“What, to the American Slave, Is Your 4th of July?”

Frederick Douglass, engraving in “An Anti-Slavery Album of Contributions from Friends of Freedom, 1834–1858.” Manuscript Division.

“The Celebration at Corinthian Hall,” Frederick Douglass’ Paper (Rochester, N.Y.), July 9, 1852, p. 3.

 

 

 

 

 

 

 

 

 

 

On July 5, 1852, eminent African American abolitionist Frederick Douglass delivered a brilliant speech to nearly six hundred people filling Rochester, New York’s Corinthian Hall, as organized by the Rochester Ladies’ Anti-Slavery Sewing Society. His powerful indictment of American slavery and racism, presented to a predominately white abolitionist audience, has resonated for 168 years, including in NPR’s recent video of five young descendants of Douglass reading excerpts from the speech. Those excerpts are mainly drawn from the ones Douglass himself chose to include in “What to the Slave Is the Fourth of July?” as an “extract from an oration,” in My Bondage and My Freedom, his second autobiography, published in 1855. The passages in the extract have been the ones generally quoted over the years.

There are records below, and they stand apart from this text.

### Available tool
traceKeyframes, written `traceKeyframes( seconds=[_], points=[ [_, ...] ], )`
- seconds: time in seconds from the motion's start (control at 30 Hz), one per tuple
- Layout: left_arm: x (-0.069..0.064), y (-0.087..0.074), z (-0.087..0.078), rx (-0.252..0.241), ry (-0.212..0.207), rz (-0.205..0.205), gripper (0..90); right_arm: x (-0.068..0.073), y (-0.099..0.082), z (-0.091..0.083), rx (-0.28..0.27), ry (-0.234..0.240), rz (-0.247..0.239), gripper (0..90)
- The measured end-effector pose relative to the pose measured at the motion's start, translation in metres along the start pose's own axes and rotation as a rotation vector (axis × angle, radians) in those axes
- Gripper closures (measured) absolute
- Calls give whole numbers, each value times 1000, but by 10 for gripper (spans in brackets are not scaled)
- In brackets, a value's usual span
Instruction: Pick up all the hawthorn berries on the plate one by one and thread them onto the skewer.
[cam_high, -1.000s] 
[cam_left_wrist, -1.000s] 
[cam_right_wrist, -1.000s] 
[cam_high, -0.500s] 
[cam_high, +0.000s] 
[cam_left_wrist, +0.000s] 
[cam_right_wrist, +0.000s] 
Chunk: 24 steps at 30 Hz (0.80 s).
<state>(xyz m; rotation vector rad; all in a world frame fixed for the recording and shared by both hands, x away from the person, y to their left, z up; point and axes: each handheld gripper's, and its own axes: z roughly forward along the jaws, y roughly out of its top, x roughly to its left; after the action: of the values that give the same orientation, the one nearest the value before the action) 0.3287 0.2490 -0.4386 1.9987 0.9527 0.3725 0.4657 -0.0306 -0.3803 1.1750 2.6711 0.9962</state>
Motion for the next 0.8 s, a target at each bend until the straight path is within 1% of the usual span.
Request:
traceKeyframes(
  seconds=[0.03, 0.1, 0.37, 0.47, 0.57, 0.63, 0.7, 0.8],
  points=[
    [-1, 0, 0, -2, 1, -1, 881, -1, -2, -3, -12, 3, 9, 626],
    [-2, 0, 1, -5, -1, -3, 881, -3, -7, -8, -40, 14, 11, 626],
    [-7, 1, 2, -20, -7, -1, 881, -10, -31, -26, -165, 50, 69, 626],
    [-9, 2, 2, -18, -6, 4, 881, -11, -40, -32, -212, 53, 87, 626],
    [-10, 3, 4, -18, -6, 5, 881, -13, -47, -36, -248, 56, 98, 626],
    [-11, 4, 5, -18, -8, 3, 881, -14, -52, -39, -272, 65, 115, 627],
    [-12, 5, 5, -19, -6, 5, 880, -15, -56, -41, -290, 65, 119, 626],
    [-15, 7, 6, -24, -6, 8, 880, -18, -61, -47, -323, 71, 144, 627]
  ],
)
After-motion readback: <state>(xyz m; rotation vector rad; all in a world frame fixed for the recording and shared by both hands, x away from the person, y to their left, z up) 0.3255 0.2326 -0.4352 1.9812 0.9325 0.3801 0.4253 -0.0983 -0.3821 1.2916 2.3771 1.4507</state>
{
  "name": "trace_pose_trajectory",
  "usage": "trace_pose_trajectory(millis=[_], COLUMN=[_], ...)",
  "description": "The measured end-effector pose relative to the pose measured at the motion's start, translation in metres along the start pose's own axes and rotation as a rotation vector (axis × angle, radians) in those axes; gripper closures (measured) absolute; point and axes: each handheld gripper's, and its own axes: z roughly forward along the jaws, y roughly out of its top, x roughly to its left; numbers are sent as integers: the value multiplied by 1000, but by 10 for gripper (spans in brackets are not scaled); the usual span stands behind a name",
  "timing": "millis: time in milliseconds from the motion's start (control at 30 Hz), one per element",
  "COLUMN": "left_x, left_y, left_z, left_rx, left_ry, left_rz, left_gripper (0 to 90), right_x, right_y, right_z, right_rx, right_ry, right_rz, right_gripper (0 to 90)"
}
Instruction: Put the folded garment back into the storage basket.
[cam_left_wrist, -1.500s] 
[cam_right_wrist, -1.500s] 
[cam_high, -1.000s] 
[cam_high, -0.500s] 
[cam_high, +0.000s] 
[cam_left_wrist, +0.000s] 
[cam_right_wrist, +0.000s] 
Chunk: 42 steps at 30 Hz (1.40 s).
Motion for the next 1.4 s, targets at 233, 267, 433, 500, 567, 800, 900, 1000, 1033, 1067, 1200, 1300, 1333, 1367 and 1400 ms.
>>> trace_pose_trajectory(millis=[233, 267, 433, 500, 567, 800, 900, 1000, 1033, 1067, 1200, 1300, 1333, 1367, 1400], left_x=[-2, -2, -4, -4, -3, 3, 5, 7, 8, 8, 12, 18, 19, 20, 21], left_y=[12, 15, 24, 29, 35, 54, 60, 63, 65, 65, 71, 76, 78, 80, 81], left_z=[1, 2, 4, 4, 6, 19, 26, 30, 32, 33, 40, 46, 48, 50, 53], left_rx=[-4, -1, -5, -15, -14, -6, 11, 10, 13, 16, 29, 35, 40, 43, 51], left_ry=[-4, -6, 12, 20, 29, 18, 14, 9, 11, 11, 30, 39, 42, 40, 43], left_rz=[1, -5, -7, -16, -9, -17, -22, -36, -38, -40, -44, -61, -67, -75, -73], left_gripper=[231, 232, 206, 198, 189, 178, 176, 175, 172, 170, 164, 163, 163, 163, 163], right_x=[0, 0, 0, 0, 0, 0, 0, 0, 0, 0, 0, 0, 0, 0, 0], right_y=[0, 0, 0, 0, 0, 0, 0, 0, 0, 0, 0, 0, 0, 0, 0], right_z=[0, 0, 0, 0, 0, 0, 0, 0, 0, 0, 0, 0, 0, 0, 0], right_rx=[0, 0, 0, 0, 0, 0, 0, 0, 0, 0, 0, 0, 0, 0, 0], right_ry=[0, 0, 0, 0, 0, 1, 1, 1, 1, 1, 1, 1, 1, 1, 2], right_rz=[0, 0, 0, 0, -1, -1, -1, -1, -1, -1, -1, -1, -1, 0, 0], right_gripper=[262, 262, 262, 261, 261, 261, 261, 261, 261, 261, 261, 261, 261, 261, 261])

There is value, though, in reading the entire text. You can find the full speech printed in Douglass’ own newspaper, Frederick Douglass’ Paper, July 9, 1852, beginning on page 2, six short paragraphs below the title, “The Celebration at Corinthian Hall.” Following a deferential opening and acknowledgment of the bravery of those who led the country to independence, Douglass pointedly and repeatedly excluded himself and all Black Americans from celebrating that independence.

“The Celebration at Corinthian Hall,” Frederick Douglass’ Paper (Rochester, N.Y.), July 9, 1852, p. 2.

He provided ample evidence in support of his stance with searing descriptions of the horrors of American slavery, from the internal slave trade to the tyranny of the Fugitive Slave Act.

The July 5th date for the event, instead of the 4th, is significant. The reason given for this date in an announcement in Frederick Douglass’ Paper, July 1, 1852, is that “the 4th of July comes on Sunday,” but that was not the only reason. As Douglass emphasized, celebrating the July 4th Independence Day while millions of Black Americans were enslaved was the height of hypocrisy. In addition, the July 5th date had special importance for African Americans in New York. On July 5, 1827, Black New Yorkers marched through lower Manhattan to celebrate the abolition of slavery in the state, which took effect the day before. One reason for their choice of July 5th then was concern of violence from white July 4th revelers. Another despicable association with July 4th was that slave auctions were sometimes conducted on that date.

Freedom’s Journal (New York, N.Y.), June 22, 1827, p. 2. Wisconsin Historical Society.

Plattsburgh Republican (Plattsburgh, N.Y.), May 5, 1827, p. 3. Northern NY Library Network in NYS Historic Newspapers.

 

 

 

 

 

 

 

Douglass’ ideas on many issues evolved over the years, but the view of the hypocrisy of celebrating the July 4th holiday while millions of African Americans were enslaved was a repeated theme for Douglass, as well as other abolitionists, before and after the 1852 oration. At least as early as July 7, 1848, just eight months after Douglass founded The North Star, the original title of his newspaper, he blasted the celebration of July 4th as “This anniversary of American hypocrisy passed off in this city with every demonstration of enthusiasm.” In the editorial, “The Shame of America,” in the June 27, 1856 issue of Frederick Douglass’ Paper, he lamented, “What a pity, and, at the same time, what a shame it is, that our Nation’s holiday, instead of being, as it should be, a renewing of a people’s vows in behalf of human liberty, should only exist as a stupendous monument of a nation’s inconsistency and disgrace!”

“The Fourth of July,” The North Star (Rochester, N.Y.), July 7, 1848, p. 2.

“The Shame of America,” Frederick Douglass’ Paper (Rochester, N.Y.), June 27, 1856, p. 2.

 

 

 

 

 

 

 

 

 

 

 

 

Coverage of the 1852 speech in the July 9th issue concluded with the report that Douglass received “a universal burst of applause,” a vote of thanks, and a request that the “Address be published in pamphlet form, and seven hundred copies of it were subscribed for on the spot.”

The pamphlet was advertised as available for sale as soon as a week later, in the newspaper’s July 16th issue.

Ad for “The 4th of July Address,” Frederick Douglass’ Paper, July 16, 1852, p. 2.

Oration, Delivered in Corinthian Hall, Rochester, by Frederick Douglass, July 5th 1852. Internet Archive.

The pamphlet provided a way for Douglass to reach an even wider audience. To do, what he strove to do: “O! had I the ability, and could reach the nation’s ear, I would, to-day, deal out biting ridicule, blasting reproach, withering sarcasm, and stern rebuke.” Frederick Douglass had that ability and his speeches and writings continue to reach the nation’s ear.